▶ ACTIVITY:
Print the whole listing again exactly as it stands, leaving out any images.

▶ DATA EXTRACT:
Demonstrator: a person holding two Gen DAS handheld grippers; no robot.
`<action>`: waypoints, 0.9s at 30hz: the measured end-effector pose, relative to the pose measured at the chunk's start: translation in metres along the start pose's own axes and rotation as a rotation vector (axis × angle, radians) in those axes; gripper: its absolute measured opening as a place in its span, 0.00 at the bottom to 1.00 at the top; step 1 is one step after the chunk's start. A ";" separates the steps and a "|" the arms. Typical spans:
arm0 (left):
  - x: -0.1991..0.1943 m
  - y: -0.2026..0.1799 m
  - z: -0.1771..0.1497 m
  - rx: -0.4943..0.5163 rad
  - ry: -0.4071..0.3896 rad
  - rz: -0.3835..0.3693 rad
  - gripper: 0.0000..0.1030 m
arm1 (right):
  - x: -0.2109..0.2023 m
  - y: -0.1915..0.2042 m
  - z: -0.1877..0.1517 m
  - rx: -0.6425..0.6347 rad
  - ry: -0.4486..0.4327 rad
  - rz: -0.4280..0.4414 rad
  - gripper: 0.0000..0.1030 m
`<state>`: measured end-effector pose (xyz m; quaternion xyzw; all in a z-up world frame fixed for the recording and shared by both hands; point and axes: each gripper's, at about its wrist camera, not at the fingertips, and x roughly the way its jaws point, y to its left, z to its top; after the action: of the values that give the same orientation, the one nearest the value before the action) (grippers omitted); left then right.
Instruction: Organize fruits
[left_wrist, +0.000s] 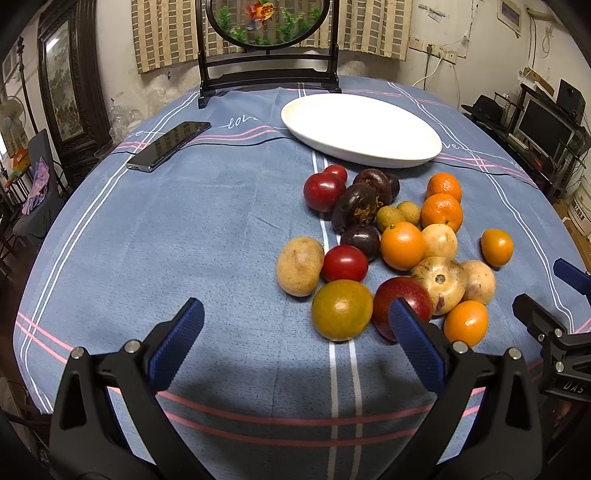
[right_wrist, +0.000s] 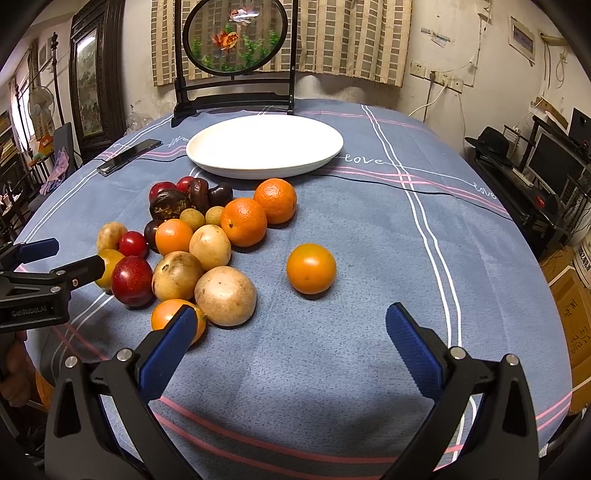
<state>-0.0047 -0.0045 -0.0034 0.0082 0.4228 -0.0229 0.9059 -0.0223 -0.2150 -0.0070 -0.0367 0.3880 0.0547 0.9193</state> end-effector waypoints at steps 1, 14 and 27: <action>-0.001 0.000 0.000 0.000 0.000 -0.001 0.98 | 0.000 0.000 0.000 0.001 0.000 0.000 0.99; 0.000 -0.001 -0.001 0.001 0.006 -0.002 0.98 | 0.000 0.000 -0.001 -0.004 0.005 0.003 0.99; 0.005 0.000 -0.002 -0.002 0.013 0.001 0.98 | 0.003 0.002 -0.001 -0.002 0.008 0.008 0.99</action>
<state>-0.0031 -0.0043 -0.0080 0.0074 0.4285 -0.0221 0.9032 -0.0212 -0.2133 -0.0104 -0.0365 0.3918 0.0588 0.9174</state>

▶ SOLVED PROBLEM:
Demonstrator: a person holding two Gen DAS handheld grippers; no robot.
`<action>`: waypoints, 0.9s at 30hz: the measured end-effector pose, relative to the pose measured at the chunk's start: translation in metres along the start pose's own axes and rotation as a rotation vector (axis × angle, radians) in those axes; gripper: its absolute measured opening as a place in its span, 0.00 at the bottom to 1.00 at the top; step 1 is one step after the chunk's start. A ";" separates the steps and a "|" the arms. Typical spans:
arm0 (left):
  - x: -0.1991..0.1943 m
  - y: -0.2026..0.1799 m
  - z: -0.1771..0.1497 m
  - rx: -0.4943..0.5163 rad
  - ry: -0.4071..0.3896 rad
  - rz: -0.3835..0.3693 rad
  - gripper: 0.0000..0.1030 m
arm1 (right):
  - x: -0.2109..0.2023 m
  - y: -0.1915..0.2042 m
  - z: -0.1877..0.1517 m
  - rx: -0.6425..0.6347 rad
  - ry: -0.4486..0.4327 rad
  - rz: -0.4280..0.4414 rad
  - gripper: 0.0000..0.1030 m
`<state>`: measured end-effector pose (xyz m; quaternion xyzw; all in a z-up world frame fixed for the recording and shared by both hands; point and axes: each gripper's, at about its wrist camera, not at the fingertips, and x roughly the way its jaws point, y to its left, z to its top; after the action: of the values that give the same orientation, the one nearest the value before the action) (grippers omitted); left then right.
Instruction: Organize fruits
[left_wrist, +0.000s] 
[right_wrist, +0.000s] 
<state>-0.0047 -0.0045 -0.0034 0.0082 0.4228 -0.0229 0.9059 -0.0223 -0.2150 -0.0070 -0.0367 0.3880 0.0547 0.9193</state> end-effector waypoints at steps 1, 14 and 27: <action>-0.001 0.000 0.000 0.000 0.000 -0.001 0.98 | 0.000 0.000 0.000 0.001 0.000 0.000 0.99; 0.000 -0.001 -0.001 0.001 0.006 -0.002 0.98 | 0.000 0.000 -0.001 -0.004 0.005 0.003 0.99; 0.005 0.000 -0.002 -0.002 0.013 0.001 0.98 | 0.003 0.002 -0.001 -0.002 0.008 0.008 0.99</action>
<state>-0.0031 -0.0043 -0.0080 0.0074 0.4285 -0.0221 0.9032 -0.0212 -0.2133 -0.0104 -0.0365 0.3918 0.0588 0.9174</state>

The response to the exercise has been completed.